Eric likes to talk about our strangest Thanksgiving memories. I don't remember this, but I've been been told that when I was very young I only wanted to eat the olives and nothing else. Now I never eat olives. You would think that the LA dinners would have been be my strangest, but they weren't. Five years ago Eric and I ended up with no children and no plans. My girls had Thanksgiving with their Dad on Catalina Island and Caitlin was in school in Scotland. We decided to have an adventure and made plans to go to Mendocino. We'd have Thanksgiving dinner at the Mendocino Hotel. Never in my life had I had Thanksgiving dinner in a restaurant and it will not happen again. So disappointing.
I thought we'd be in the main dining room which is classy and romantic. They put us in the Garden Room. Fine for brunch, but this was not brunch. It had jangly acoustics and bright lighting. We were seated right by the entrance to the kitchen so it was far from relaxing. Even worse, (if anything CAN be worse than noisy, busy, overly lit non-ambience) was the dinner. They brought a plate of traditional Thanksgiving food and it was smothered with gravy. I don't eat gravy. Ever. I was near tears and Eric was trying to make the best of it for me, but there was nothing doing.
All I kept thinking about was how much nicer it would be at home. With my grandmother's napkins and our beautiful dishes, lovely goblets and candlelight. We had been afraid that it would be too sad with no children - just the two of us. In retrospect, I think we could have coped. It was being in the restaurant that made me sad. Though the rest of the trip was a pleasant getaway, that dinner, far and away, was my strangest Thanksgiving!
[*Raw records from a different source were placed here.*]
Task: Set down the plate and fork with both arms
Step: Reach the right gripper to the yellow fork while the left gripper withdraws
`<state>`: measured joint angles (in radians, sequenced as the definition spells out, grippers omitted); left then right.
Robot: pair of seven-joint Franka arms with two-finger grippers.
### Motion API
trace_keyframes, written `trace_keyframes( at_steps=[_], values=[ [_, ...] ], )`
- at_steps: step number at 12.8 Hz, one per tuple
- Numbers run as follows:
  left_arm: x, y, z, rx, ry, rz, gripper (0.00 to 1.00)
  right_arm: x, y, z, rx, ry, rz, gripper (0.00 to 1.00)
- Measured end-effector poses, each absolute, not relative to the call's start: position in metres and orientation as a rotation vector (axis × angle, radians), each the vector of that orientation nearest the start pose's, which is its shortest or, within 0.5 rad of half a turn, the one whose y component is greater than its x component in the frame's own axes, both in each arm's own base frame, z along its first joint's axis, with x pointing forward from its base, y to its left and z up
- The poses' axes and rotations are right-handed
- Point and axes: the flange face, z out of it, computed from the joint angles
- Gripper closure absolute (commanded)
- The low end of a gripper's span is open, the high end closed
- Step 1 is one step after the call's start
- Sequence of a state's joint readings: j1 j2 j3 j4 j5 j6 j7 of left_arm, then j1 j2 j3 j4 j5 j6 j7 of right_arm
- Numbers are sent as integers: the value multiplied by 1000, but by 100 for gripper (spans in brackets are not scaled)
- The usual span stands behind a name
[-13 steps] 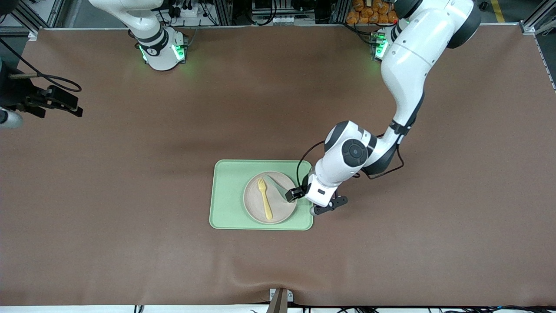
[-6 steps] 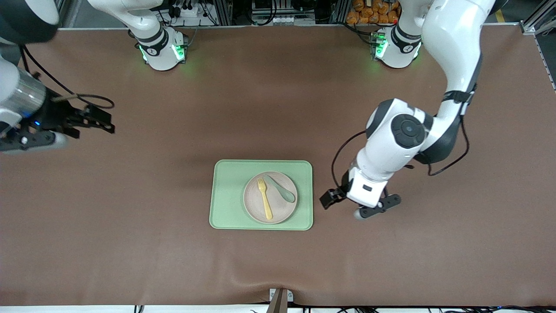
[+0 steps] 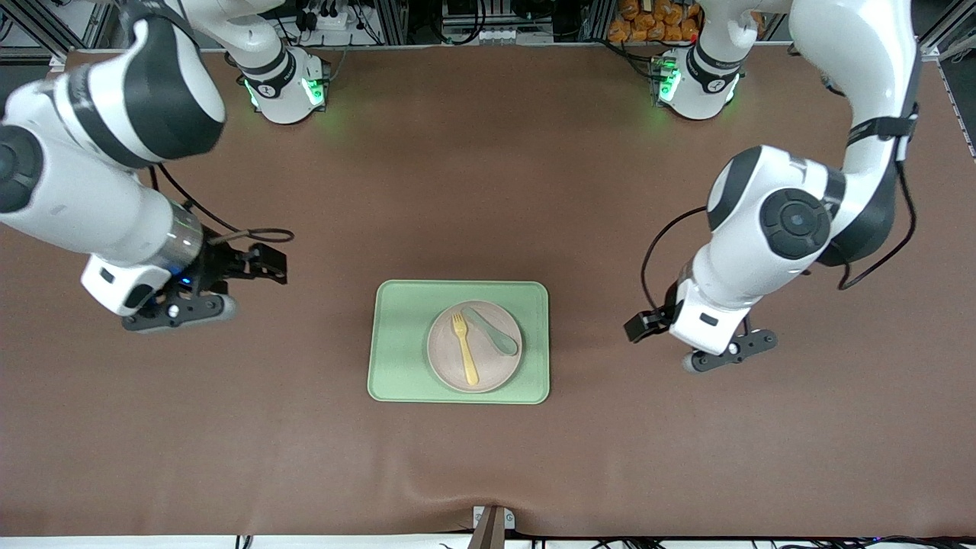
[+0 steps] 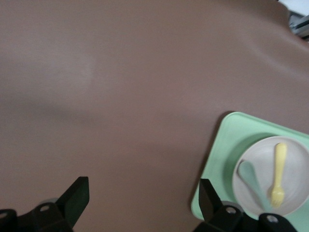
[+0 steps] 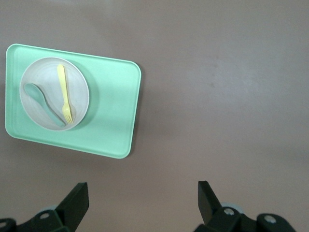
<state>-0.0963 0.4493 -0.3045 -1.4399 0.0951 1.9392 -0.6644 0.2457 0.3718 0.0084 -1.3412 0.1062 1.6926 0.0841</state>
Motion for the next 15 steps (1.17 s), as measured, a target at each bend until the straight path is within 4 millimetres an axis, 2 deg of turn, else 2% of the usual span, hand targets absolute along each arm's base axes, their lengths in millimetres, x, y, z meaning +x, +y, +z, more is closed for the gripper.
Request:
trace_keyframes(
  at_steps=[2,6,8,11,12,15],
  values=[
    [645,-197,467,-3157,-303,-16,0,658,198,485,-3025,-264,33,0],
    [624,-131,513,-3114,-61,79,0,677,259,415,-3010,-343,-33,0],
    [608,-120,532,-3092,67,140,0,686,296,388,-3007,-315,-51,0],
    [589,-110,573,-3078,154,89,0,687,355,337,-2987,-340,-119,1],
    [581,-105,590,-3072,180,58,0,684,370,319,-2984,-332,-130,8],
    [549,-101,637,-3044,252,13,0,677,394,278,-2986,-297,-132,19]
  ],
)
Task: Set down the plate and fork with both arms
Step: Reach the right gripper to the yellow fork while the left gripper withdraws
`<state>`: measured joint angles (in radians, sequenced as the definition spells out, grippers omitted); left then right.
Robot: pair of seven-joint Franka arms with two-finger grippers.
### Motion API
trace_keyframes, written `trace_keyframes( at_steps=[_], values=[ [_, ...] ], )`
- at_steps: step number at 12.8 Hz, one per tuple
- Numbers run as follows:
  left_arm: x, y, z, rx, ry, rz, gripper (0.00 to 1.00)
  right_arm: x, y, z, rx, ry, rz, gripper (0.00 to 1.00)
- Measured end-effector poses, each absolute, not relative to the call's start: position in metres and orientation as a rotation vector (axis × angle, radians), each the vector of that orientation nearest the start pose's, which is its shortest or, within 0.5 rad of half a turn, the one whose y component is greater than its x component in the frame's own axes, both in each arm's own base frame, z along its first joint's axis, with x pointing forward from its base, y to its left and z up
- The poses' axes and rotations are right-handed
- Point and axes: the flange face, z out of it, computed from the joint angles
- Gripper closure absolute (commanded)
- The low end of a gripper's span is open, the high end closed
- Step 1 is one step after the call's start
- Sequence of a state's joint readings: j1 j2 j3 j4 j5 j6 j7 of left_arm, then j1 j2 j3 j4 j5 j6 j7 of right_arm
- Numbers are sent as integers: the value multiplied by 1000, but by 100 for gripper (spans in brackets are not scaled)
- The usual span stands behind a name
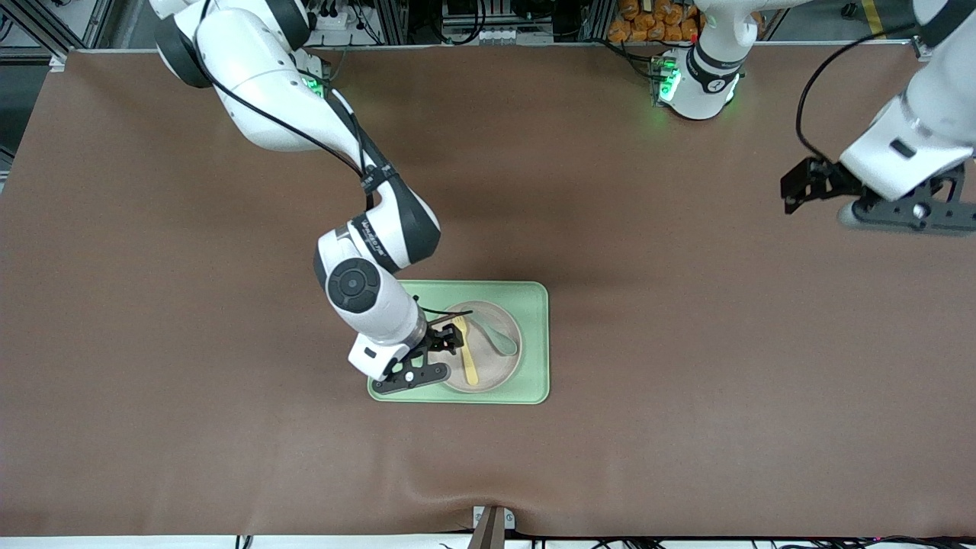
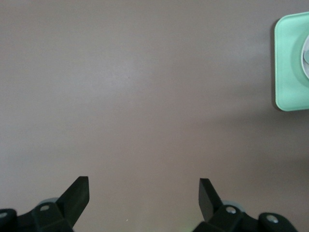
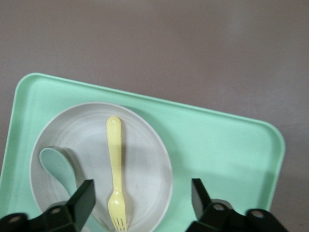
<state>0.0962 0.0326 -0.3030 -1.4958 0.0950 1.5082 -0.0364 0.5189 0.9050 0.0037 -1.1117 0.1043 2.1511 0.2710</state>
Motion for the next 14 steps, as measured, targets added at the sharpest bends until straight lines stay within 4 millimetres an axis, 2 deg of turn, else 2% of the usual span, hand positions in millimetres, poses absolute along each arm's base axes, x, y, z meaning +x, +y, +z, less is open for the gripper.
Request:
trace_keyframes(
  at_steps=[2,4,6,8,11,14],
  values=[
    [532,-101,655,-3028,299,14,0,669,405,264,-2997,-327,-113,29],
    [524,-102,663,-3029,345,26,0,664,413,258,-3010,-356,-107,32],
    [525,-101,661,-3062,345,32,0,658,420,251,-3018,-365,-94,32],
    [530,-88,657,-3095,317,48,0,654,423,241,-3025,-376,-75,32],
    [536,-86,649,-3108,313,64,0,647,427,222,-3046,-399,-39,37],
    [541,-86,648,-3112,313,29,0,638,436,214,-3064,-397,-25,43]
  ],
)
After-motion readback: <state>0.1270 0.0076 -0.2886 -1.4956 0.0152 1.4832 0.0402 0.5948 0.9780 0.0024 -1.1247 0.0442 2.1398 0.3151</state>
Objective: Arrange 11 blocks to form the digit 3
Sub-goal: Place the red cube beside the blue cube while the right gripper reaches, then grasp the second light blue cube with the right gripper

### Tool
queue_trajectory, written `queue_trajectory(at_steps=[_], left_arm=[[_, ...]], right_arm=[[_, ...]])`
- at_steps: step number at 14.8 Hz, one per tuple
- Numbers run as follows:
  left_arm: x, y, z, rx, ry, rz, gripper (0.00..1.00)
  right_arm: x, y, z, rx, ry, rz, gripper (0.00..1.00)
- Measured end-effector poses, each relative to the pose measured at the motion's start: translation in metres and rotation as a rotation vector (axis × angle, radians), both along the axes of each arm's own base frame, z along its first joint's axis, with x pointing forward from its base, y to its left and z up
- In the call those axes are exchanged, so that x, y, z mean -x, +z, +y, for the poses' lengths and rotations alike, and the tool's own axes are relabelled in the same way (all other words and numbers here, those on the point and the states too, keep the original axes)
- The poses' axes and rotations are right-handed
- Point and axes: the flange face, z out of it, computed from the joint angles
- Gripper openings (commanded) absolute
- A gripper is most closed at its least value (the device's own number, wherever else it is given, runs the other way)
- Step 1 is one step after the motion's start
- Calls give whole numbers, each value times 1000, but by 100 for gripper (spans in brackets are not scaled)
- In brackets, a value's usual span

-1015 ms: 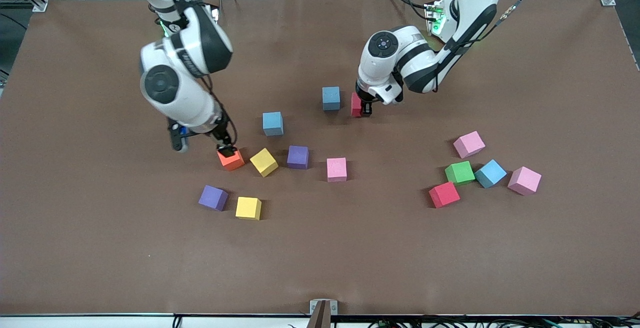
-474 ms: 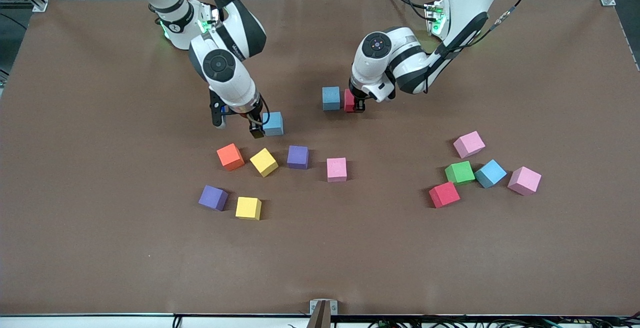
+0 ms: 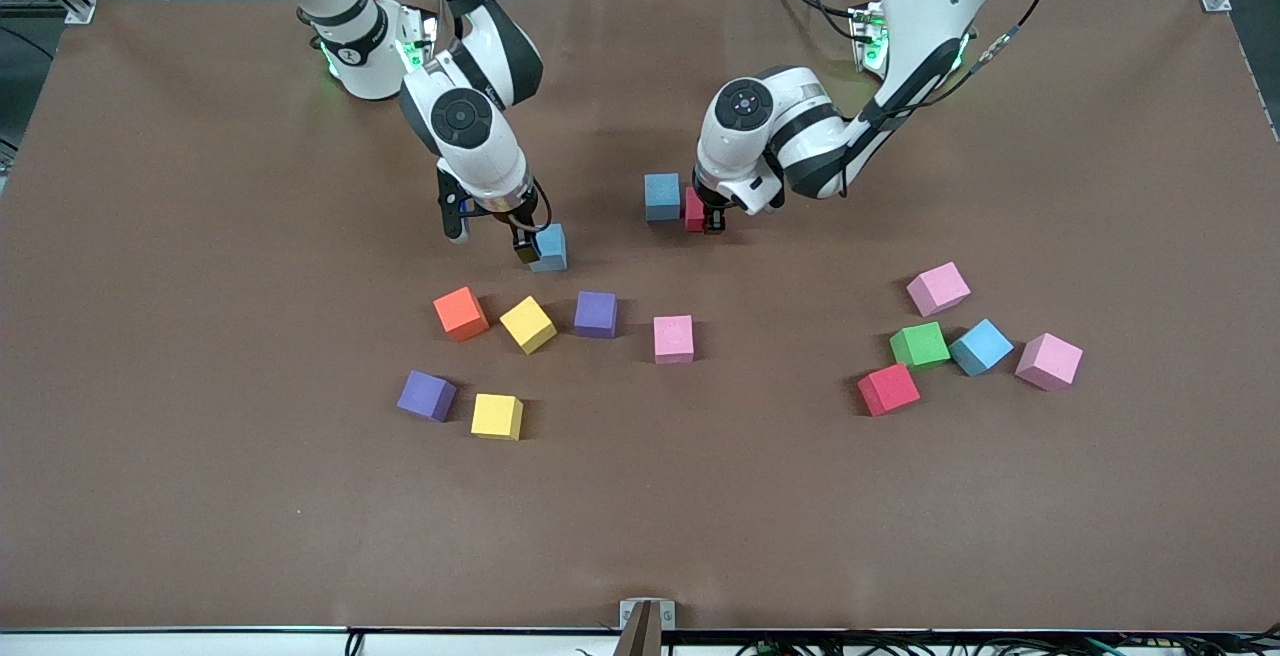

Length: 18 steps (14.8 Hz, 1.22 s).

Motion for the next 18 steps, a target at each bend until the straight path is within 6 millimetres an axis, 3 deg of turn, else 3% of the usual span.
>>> queue_trajectory(at_steps=[6, 13, 15, 17, 18], left_arm=[[2, 0, -2, -1, -6, -3, 47], [10, 0, -9, -3, -17, -2, 47], [11, 0, -10, -3, -19, -2, 48], [11, 0, -10, -3, -20, -2, 49], [11, 0, -10, -3, -20, -2, 56]], right_arm=[[-2, -33, 0, 3, -10, -16, 100], [3, -54, 7, 4, -25, -28, 85], [5, -53, 9, 4, -20, -28, 56], [7, -53, 11, 4, -14, -28, 19], [8, -53, 12, 4, -15, -28, 5]])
This year was blessed and uneventful. We shared meals with all four children at one point or another and were joined by several of the boyfriends. We had Thanksgiving Boxing Day on the 25th which was brilliant. We reset the table, shared leftovers and played games with our good friends from Napa. It's so much easier the next day when everything is already made.
We've had some unfortunate holiday luck in the past. My step-father's mother came from Michigan for Thanksgiving, ended up in the hospital and never got out. My father visited from New York some years back and came down with pneumonia. I put the turkey in the oven and headed to the hospital to see him. It was a strange experience because my mother (they'd been divorced for forty years) showed up as well as several siblings and nieces and nephews. An odd family reunion in the emergency room. My ex-husband's father died on Christmas morning. Hence, we've got a pretty low bar for the holidays at our house. If everyone survives and the food's decent, it's a huge success.
We conquered Thanksgiving 2011 with no untoward events. It's on to Christmas. I don't know if this is true, but it seems like the worse the economy gets, the earlier and more brightly people seem to decorate for Christmas. It used to bother me when the decorations went up right after Thanksgiving. Now it makes me happy. Out with those pumpkins, in with the silver and gold, red and green. Go big, people. Go big. And if you really want to be over the top, you can order all the items mentioned in the Twelve Days of Christmas for about a hundred grand. However, if you choose to order them online, the price has risen considerably. A Partridge is fairly inexpensive to purchase, but the cost to ship it? Astronomical!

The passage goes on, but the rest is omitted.